What is being asked ->
Filter the entries for the word "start". Copy each line in which it occurs.
□ □ □
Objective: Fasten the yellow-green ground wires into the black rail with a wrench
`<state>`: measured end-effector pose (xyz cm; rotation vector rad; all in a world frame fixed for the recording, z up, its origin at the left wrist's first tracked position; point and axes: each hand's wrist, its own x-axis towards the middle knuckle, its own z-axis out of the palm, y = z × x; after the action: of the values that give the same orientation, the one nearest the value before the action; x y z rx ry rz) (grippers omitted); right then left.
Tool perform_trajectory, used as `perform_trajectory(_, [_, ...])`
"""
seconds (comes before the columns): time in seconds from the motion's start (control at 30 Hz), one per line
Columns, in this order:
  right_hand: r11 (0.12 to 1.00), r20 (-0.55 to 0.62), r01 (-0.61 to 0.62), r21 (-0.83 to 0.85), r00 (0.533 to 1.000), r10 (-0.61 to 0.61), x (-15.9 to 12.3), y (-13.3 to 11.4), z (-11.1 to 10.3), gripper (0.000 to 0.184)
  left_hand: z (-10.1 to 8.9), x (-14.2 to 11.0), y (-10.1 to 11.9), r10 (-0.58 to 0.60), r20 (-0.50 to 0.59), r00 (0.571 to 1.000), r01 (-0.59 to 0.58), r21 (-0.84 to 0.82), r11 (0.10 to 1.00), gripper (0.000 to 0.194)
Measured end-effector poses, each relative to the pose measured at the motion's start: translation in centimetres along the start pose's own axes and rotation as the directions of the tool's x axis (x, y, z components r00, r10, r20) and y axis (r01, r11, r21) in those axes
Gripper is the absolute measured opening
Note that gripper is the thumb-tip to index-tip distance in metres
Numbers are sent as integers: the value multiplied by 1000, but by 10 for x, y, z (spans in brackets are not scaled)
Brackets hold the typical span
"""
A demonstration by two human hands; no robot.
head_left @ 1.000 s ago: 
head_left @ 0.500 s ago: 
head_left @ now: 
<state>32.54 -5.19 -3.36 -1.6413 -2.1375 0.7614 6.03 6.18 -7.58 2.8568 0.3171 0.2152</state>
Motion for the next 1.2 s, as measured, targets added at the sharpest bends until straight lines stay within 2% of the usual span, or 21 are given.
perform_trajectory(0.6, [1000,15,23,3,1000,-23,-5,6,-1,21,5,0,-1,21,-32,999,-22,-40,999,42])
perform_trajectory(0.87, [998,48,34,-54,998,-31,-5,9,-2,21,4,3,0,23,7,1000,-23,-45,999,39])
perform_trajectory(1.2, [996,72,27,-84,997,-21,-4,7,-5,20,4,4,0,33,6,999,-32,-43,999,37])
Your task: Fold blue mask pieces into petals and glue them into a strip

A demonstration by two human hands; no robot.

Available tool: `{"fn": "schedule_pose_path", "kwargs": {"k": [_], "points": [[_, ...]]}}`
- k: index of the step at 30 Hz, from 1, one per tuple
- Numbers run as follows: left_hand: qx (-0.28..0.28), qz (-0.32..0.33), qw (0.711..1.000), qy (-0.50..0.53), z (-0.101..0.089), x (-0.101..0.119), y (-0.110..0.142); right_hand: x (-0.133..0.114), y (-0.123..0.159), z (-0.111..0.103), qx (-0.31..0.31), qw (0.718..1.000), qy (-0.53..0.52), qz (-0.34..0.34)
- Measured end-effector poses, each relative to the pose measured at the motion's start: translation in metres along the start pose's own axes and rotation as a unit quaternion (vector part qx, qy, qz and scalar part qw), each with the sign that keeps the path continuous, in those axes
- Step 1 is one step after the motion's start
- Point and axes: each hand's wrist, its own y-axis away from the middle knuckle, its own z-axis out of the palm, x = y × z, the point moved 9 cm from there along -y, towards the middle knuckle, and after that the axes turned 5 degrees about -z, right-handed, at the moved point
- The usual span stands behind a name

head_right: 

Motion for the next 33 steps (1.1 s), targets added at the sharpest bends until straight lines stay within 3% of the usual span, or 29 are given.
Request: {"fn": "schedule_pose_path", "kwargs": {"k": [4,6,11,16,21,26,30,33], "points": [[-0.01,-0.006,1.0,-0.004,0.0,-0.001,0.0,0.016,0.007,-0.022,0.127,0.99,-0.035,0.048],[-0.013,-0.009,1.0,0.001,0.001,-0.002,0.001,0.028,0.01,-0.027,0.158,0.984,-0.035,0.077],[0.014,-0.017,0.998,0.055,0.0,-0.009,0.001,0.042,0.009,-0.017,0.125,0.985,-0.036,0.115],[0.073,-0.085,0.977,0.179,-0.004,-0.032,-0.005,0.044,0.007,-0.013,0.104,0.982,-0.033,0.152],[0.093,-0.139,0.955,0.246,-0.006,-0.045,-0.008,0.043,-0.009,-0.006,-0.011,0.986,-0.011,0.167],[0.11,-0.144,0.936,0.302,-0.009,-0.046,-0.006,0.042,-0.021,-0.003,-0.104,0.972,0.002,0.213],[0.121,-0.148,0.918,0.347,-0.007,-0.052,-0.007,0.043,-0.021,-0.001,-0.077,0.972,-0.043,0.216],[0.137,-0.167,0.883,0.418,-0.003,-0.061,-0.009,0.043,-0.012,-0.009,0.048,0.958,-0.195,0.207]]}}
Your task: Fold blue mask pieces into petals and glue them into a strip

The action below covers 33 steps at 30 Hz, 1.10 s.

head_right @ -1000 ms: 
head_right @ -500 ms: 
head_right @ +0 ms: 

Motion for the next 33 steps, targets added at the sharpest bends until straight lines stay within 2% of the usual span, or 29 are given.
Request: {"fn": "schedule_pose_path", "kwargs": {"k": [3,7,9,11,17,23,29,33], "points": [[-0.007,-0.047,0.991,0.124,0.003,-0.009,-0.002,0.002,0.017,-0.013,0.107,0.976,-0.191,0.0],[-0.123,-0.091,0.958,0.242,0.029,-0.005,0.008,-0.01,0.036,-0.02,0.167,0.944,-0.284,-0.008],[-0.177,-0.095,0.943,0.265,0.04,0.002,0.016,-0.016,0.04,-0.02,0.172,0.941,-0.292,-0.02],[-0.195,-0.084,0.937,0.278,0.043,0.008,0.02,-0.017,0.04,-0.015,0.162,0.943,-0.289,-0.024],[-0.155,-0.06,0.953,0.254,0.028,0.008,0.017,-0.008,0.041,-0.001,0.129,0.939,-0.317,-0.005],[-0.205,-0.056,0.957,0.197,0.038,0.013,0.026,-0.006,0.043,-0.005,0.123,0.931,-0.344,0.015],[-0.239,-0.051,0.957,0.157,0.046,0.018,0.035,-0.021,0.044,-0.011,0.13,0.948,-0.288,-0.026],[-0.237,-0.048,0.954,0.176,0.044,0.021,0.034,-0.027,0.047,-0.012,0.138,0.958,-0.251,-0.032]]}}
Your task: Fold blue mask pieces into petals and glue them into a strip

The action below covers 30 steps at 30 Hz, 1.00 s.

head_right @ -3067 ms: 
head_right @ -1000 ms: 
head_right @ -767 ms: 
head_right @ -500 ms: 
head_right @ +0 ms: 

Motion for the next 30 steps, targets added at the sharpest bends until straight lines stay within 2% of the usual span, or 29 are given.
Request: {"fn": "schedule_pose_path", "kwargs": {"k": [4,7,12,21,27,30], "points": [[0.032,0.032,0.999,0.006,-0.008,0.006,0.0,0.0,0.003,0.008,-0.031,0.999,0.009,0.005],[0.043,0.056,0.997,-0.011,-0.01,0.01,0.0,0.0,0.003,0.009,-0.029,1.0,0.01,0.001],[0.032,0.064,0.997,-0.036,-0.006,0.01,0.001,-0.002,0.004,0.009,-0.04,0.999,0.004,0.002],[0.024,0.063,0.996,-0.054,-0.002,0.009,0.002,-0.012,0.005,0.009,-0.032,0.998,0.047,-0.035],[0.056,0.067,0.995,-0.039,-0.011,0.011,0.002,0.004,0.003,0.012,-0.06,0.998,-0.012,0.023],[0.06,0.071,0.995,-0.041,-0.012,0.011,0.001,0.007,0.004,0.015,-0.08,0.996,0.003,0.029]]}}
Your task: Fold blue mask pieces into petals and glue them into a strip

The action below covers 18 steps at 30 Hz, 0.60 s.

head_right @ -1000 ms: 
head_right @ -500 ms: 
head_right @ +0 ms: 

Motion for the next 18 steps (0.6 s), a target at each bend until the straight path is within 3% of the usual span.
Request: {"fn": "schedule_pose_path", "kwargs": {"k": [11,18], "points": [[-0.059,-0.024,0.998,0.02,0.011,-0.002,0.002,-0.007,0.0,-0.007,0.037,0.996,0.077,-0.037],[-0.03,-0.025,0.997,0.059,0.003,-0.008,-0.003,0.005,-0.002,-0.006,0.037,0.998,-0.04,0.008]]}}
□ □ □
Solution for this task ->
seconds (comes before the columns): time in seconds from the motion's start (control at 30 Hz), one per line
Measured end-effector poses, each relative to the pose measured at the motion's start: translation in centimetres along the start pose's own axes and rotation as the directions of the tool's x axis (x, y, z components r00, r10, r20) and y axis (r01, r11, r21) in those axes
- Measured end-effector poses, each relative to the pose measured at the motion's start: translation in metres along the start pose's own axes and rotation as a unit quaternion (vector part qx, qy, qz and scalar part qw), each with the sign that keeps the path continuous, in those axes
- Step 1 is one step after the motion's start

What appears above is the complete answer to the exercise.